◆ PROBLEM REQUIREMENTS ◆
Write out the whole listing word for word.
-------- DATA SHOWN --------
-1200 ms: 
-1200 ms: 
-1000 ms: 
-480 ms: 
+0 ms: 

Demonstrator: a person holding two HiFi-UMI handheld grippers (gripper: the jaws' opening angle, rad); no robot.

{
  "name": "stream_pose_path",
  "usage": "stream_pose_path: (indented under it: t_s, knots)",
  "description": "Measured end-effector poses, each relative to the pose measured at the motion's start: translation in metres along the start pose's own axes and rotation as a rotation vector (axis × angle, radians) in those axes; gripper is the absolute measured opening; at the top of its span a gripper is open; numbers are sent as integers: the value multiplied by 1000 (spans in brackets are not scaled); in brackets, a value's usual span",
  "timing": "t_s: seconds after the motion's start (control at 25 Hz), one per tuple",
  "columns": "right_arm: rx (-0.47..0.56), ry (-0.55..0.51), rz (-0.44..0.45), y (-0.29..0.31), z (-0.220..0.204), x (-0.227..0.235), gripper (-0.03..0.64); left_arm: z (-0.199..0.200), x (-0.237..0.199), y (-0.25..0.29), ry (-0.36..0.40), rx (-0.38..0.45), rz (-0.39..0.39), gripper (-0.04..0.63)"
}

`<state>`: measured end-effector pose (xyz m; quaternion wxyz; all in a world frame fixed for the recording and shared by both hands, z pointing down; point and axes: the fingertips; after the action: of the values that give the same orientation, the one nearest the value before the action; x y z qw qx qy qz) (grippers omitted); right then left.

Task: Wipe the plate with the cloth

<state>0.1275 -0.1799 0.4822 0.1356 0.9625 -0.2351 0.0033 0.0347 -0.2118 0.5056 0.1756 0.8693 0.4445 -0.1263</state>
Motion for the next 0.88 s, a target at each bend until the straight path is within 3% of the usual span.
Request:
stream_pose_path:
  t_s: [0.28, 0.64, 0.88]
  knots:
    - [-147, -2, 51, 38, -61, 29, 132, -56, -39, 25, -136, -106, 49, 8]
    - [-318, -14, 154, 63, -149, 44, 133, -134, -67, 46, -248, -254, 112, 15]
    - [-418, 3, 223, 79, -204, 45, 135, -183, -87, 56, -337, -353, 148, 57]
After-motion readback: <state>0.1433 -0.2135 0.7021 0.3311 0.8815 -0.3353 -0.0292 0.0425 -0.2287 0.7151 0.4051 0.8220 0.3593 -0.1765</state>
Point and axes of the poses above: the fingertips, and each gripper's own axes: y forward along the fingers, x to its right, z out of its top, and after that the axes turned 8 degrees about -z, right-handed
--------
◆ EXPECTED ANSWER ◆
-1200 ms: 
-1200 ms: 
-1000 ms: 
-480 ms: 
+0 ms: 

Demonstrator: a person holding two HiFi-UMI handheld grippers (gripper: the jaws' opening angle, rad); no robot.

{
  "name": "stream_pose_path",
  "usage": "stream_pose_path: (indented under it: t_s, knots)",
  "description": "Measured end-effector poses, each relative to the pose measured at the motion's start: translation in metres along the start pose's own axes and rotation as a rotation vector (axis × angle, radians) in those axes; gripper is the absolute measured opening; at the top of its span a gripper is open; numbers are sent as integers: the value multiplied by 1000 (spans in brackets are not scaled); in brackets, a value's usual span",
  "timing": "t_s: seconds after the motion's start (control at 25 Hz), one per tuple",
  "columns": "right_arm: rx (-0.47..0.56), ry (-0.55..0.51), rz (-0.44..0.45), y (-0.29..0.31), z (-0.220..0.204), x (-0.227..0.235), gripper (-0.03..0.64); left_arm: z (-0.199..0.200), x (-0.237..0.199), y (-0.25..0.29), ry (-0.36..0.40), rx (-0.38..0.45), rz (-0.39..0.39), gripper (-0.04..0.63)"
}

`<state>`: measured end-effector pose (xyz m; quaternion wxyz; all in a world frame fixed for the recording and shared by both hands, z pointing down; point and axes: the fingertips; after the action: of the values that give the same orientation, the one nearest the value before the action; x y z qw qx qy qz) (grippers omitted); right then left.

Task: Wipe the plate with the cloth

<state>0.1275 -0.1799 0.4822 0.1356 0.9625 -0.2351 0.0033 0.0347 -0.2118 0.5056 0.1756 0.8693 0.4445 -0.1263</state>
Motion for the next 0.88 s, a target at each bend until the straight path is within 3% of the usual span.
Request:
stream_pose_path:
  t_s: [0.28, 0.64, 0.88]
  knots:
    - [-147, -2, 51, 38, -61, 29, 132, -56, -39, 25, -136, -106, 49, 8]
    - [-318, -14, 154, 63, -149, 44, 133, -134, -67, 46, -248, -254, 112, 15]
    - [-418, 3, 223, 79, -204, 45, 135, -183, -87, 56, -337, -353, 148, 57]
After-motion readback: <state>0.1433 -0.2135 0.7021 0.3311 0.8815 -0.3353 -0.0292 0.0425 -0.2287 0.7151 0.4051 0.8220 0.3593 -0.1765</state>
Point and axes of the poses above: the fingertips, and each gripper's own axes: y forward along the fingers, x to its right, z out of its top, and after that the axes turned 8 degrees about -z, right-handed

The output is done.